* WHAT YOU NEED TO DO: Print every line of the listing below, starting with the line that holds "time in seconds" and going on through the line that holds "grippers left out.", both included, and print nothing else.

━━ DATA PROVIDED ━━

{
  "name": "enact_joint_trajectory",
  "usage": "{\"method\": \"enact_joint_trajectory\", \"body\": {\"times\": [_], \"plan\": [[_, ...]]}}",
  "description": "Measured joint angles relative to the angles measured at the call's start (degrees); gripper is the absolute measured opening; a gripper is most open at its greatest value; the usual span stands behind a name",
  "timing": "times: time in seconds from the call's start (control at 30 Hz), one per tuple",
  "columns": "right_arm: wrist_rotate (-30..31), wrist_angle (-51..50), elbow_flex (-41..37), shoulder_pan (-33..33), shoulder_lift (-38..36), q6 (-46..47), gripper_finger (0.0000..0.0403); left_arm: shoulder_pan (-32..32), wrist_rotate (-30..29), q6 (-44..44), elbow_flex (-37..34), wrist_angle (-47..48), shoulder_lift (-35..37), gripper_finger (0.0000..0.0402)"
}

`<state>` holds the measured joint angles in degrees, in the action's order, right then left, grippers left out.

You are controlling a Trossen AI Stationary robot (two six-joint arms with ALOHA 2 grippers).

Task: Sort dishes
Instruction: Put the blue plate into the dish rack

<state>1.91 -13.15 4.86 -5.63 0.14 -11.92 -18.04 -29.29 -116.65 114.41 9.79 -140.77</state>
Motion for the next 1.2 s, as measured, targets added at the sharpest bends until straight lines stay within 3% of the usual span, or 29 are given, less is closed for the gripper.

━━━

* FINISHED TASK:
  "timing": "times: time in seconds from the call's start (control at 30 Hz), one per tuple",
  "columns": "right_arm: wrist_rotate (-30..31), wrist_angle (-51..50), elbow_flex (-41..37), shoulder_pan (-33..33), shoulder_lift (-38..36), q6 (-46..47), gripper_finger (0.0000..0.0403); left_arm: shoulder_pan (-32..32), wrist_rotate (-30..29), q6 (-44..44), elbow_flex (-37..34), wrist_angle (-47..48), shoulder_lift (-35..37), gripper_finger (0.0000..0.0402)"
}

`<state>` holds the measured joint angles in degrees, in the action's order, right then left, grippers left out.

Nothing else is required for this exercise.